Problem statement: In the entries below, identify every line with the string "trace" and copy it.

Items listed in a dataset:
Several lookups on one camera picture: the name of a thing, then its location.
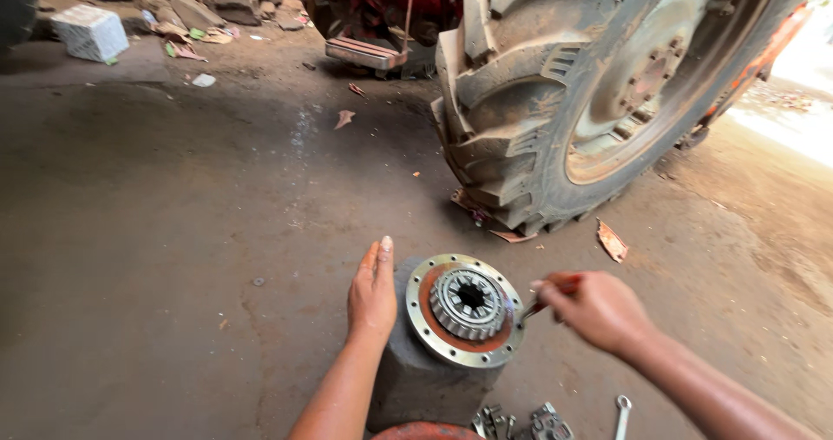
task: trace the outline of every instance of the spanner
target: spanner
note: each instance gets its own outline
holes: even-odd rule
[[[619,394],[617,406],[619,406],[619,425],[617,426],[616,440],[625,440],[627,417],[630,415],[630,399]]]

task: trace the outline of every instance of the red tractor
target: red tractor
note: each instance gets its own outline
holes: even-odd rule
[[[306,1],[328,55],[379,75],[436,68],[448,164],[530,235],[692,145],[803,0]],[[25,39],[34,2],[0,0],[0,47]]]

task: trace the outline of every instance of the white foam block
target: white foam block
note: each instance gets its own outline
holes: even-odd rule
[[[52,28],[72,56],[106,62],[130,46],[121,19],[111,10],[79,4],[51,20]]]

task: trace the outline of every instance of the screwdriver
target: screwdriver
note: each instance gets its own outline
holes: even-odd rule
[[[547,281],[555,283],[558,287],[558,290],[561,291],[564,295],[573,295],[578,292],[578,285],[581,282],[581,275],[574,274],[569,276],[568,278],[559,278],[557,282],[553,282],[549,279]],[[535,298],[532,299],[531,302],[526,304],[526,307],[523,307],[523,311],[521,312],[521,326],[526,321],[526,318],[531,317],[532,315],[540,312],[544,308],[547,307],[547,304],[538,300],[538,295],[536,294]]]

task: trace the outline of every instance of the forearm
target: forearm
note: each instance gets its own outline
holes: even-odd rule
[[[289,433],[290,440],[360,440],[385,338],[348,339],[315,396]]]
[[[659,331],[620,358],[661,389],[711,440],[818,437]]]

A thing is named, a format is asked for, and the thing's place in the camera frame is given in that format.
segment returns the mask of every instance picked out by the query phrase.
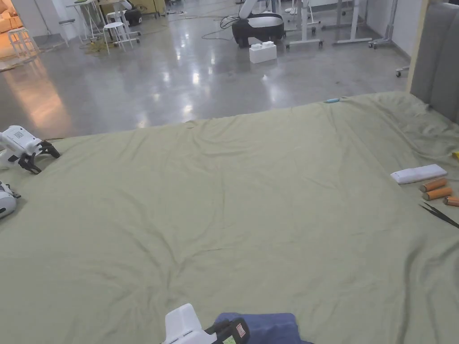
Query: polished concrete floor
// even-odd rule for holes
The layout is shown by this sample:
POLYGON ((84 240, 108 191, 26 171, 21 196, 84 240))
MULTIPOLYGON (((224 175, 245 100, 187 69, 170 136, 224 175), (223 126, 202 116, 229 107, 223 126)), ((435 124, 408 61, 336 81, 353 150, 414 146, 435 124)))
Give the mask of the polished concrete floor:
MULTIPOLYGON (((234 15, 238 8, 234 0, 186 0, 171 10, 201 17, 146 18, 134 50, 127 45, 125 53, 85 54, 74 40, 70 48, 1 73, 0 130, 19 124, 43 139, 60 138, 404 89, 406 77, 396 78, 395 68, 408 61, 395 48, 334 46, 333 30, 318 28, 317 37, 325 40, 321 50, 313 44, 286 51, 279 44, 277 60, 257 65, 231 40, 231 29, 207 36, 223 39, 202 39, 219 30, 220 18, 211 16, 234 15)), ((286 28, 294 27, 284 16, 286 28)), ((335 12, 315 17, 333 23, 335 12)), ((348 31, 340 35, 346 38, 348 31)), ((374 33, 361 28, 358 34, 374 33)), ((299 35, 288 33, 287 40, 299 35)))

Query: black tweezers
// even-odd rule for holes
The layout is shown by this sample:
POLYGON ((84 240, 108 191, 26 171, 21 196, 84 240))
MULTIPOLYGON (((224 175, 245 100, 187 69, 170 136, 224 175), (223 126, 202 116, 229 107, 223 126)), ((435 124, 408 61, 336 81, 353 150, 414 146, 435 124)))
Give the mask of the black tweezers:
POLYGON ((457 222, 454 222, 453 220, 451 220, 448 216, 446 216, 445 214, 443 214, 441 211, 439 211, 437 208, 431 206, 430 204, 428 203, 425 203, 424 204, 428 207, 430 207, 431 209, 427 209, 426 207, 424 207, 422 204, 420 204, 421 207, 423 207, 425 210, 427 210, 429 213, 431 213, 432 215, 435 215, 436 217, 442 219, 443 221, 446 221, 448 222, 450 225, 453 225, 455 226, 456 228, 459 228, 459 224, 457 222))

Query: white remote control
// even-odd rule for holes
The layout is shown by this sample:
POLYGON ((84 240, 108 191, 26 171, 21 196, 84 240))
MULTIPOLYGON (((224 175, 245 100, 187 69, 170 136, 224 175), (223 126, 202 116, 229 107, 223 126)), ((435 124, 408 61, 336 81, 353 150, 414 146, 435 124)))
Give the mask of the white remote control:
POLYGON ((447 174, 437 164, 421 166, 416 168, 407 168, 406 170, 397 171, 391 174, 391 177, 399 184, 414 183, 424 179, 444 176, 447 174))

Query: white foam block
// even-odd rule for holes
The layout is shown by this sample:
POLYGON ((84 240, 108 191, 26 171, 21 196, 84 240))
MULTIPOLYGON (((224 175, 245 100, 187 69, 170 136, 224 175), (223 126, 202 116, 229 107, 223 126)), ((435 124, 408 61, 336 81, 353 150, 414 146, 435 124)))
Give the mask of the white foam block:
POLYGON ((273 42, 263 42, 263 44, 252 44, 249 48, 250 62, 260 63, 277 59, 277 49, 273 42))

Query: sticker
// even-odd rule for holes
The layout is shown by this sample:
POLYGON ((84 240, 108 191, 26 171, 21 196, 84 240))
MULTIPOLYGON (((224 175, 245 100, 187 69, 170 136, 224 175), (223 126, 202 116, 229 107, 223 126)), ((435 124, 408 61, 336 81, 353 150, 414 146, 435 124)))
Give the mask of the sticker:
POLYGON ((223 344, 236 344, 236 341, 234 340, 233 336, 230 336, 223 341, 223 344))
POLYGON ((242 328, 242 325, 239 324, 236 326, 236 330, 237 332, 239 332, 239 335, 241 336, 241 338, 246 334, 246 332, 244 331, 244 329, 242 328))

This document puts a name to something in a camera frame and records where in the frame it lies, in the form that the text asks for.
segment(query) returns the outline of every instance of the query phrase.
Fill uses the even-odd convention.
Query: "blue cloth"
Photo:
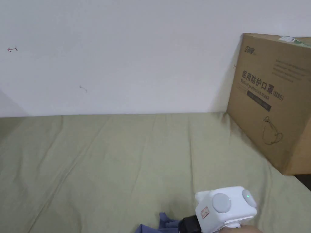
[[[178,233],[179,220],[170,219],[165,213],[160,213],[160,223],[158,229],[153,229],[145,225],[139,225],[135,233]]]

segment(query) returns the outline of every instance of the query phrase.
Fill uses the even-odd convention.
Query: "red label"
[[[202,218],[205,218],[209,213],[208,207],[206,206],[204,210],[201,211]]]

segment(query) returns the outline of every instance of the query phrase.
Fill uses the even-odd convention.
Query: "round gray button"
[[[247,189],[244,189],[242,191],[242,195],[243,195],[245,201],[247,202],[247,204],[249,204],[251,207],[256,208],[257,204],[256,204],[254,198],[252,197],[250,191],[248,191]]]
[[[231,200],[224,193],[217,193],[212,199],[212,205],[218,213],[227,213],[231,208]]]

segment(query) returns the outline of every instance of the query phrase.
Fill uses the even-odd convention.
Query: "printed mask illustration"
[[[263,120],[262,127],[262,139],[265,144],[272,145],[282,140],[283,134],[277,131],[268,116]]]

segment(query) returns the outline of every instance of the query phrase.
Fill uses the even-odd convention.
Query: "white wall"
[[[2,0],[0,116],[225,111],[240,35],[311,35],[310,8],[290,0]]]

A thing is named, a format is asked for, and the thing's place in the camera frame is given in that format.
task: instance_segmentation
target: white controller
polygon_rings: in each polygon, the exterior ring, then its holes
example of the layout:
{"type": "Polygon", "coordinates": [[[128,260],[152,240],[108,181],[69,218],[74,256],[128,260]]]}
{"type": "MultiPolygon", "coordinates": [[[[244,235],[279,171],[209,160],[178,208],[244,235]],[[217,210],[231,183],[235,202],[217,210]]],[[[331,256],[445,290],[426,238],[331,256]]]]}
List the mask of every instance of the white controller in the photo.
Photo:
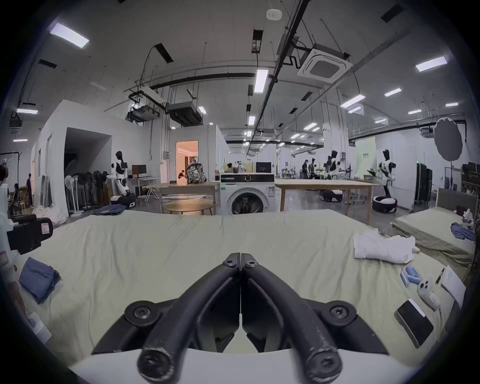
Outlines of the white controller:
{"type": "Polygon", "coordinates": [[[437,295],[435,295],[433,290],[433,285],[435,280],[432,274],[428,274],[425,279],[423,279],[417,287],[417,293],[426,302],[434,311],[440,307],[440,300],[438,300],[437,295]]]}

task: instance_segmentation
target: standing fan
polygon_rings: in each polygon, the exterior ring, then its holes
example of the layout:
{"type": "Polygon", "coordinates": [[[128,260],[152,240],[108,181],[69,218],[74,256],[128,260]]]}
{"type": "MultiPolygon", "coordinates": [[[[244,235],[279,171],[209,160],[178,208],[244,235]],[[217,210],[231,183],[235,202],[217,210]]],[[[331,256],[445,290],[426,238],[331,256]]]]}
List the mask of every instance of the standing fan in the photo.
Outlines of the standing fan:
{"type": "Polygon", "coordinates": [[[72,192],[73,213],[72,213],[71,216],[73,216],[73,217],[80,216],[83,211],[78,211],[77,210],[78,201],[77,201],[77,206],[75,206],[75,194],[73,193],[73,188],[76,186],[75,179],[70,175],[66,176],[65,177],[65,186],[67,187],[67,189],[69,191],[72,192]]]}

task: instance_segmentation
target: denim cloth
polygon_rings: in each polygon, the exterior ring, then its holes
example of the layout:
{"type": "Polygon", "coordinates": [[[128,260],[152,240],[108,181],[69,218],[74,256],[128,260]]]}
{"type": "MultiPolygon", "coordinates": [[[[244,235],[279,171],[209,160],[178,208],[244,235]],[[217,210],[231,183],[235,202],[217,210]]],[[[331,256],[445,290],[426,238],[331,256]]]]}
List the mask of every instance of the denim cloth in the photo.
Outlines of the denim cloth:
{"type": "Polygon", "coordinates": [[[121,214],[125,210],[126,206],[123,204],[110,204],[104,207],[98,208],[93,212],[94,215],[112,215],[116,216],[121,214]]]}
{"type": "Polygon", "coordinates": [[[55,269],[29,257],[18,282],[32,294],[37,304],[41,304],[55,289],[59,280],[60,275],[55,269]]]}
{"type": "Polygon", "coordinates": [[[453,235],[457,239],[461,239],[461,240],[467,239],[467,240],[475,241],[475,233],[470,229],[464,228],[461,224],[453,223],[450,226],[450,229],[453,235]]]}

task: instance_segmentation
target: white cloth
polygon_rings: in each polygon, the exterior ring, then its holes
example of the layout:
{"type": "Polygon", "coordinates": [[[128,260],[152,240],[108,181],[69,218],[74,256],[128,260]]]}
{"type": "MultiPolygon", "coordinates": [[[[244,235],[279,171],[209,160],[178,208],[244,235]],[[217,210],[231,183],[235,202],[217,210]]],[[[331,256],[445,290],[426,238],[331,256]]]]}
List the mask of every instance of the white cloth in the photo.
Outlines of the white cloth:
{"type": "Polygon", "coordinates": [[[377,230],[371,230],[363,235],[353,235],[353,257],[356,259],[378,259],[394,264],[405,264],[413,260],[412,249],[415,248],[415,238],[393,236],[384,238],[377,230]]]}

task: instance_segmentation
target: concrete floor
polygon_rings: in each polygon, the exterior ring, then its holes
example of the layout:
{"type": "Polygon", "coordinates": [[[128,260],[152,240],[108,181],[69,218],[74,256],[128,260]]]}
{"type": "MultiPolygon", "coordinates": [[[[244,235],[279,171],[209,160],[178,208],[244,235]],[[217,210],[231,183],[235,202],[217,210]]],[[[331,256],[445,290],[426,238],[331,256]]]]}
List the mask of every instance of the concrete floor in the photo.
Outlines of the concrete floor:
{"type": "MultiPolygon", "coordinates": [[[[276,210],[280,211],[280,196],[281,190],[276,188],[275,191],[275,198],[276,198],[276,210]]],[[[345,214],[345,209],[347,207],[345,203],[346,193],[344,192],[344,201],[341,203],[327,203],[319,198],[319,194],[316,191],[302,191],[302,190],[290,190],[287,191],[285,197],[285,211],[293,211],[293,210],[303,210],[303,209],[332,209],[337,211],[341,214],[345,214]]],[[[160,213],[160,202],[156,199],[149,199],[148,202],[145,200],[137,199],[136,206],[131,208],[134,211],[143,211],[143,212],[153,212],[153,213],[160,213]]],[[[367,210],[368,205],[365,203],[363,204],[362,201],[355,201],[353,204],[350,205],[348,208],[348,216],[358,220],[362,223],[367,223],[367,210]]],[[[76,221],[82,217],[87,217],[93,213],[93,209],[84,212],[79,217],[69,217],[67,222],[62,224],[68,224],[73,221],[76,221]]],[[[407,210],[398,208],[397,212],[390,213],[390,214],[383,214],[380,212],[376,212],[372,210],[372,215],[370,218],[370,226],[374,228],[378,228],[381,232],[394,235],[395,233],[392,231],[392,226],[390,222],[394,220],[396,217],[406,215],[408,213],[407,210]]],[[[199,215],[200,212],[190,212],[185,213],[185,215],[199,215]]],[[[205,211],[205,215],[209,215],[210,213],[208,210],[205,211]]]]}

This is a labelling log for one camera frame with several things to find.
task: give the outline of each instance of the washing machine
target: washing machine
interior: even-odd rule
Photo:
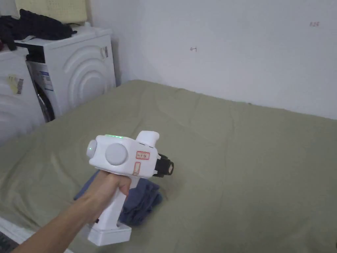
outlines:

Output:
task: trace the outline of every instance of the spanner
task: trace the outline of every instance of the red tractor
task: trace the outline of every instance of the white foam block
task: trace the outline of every instance of the screwdriver
task: trace the outline of every instance of the forearm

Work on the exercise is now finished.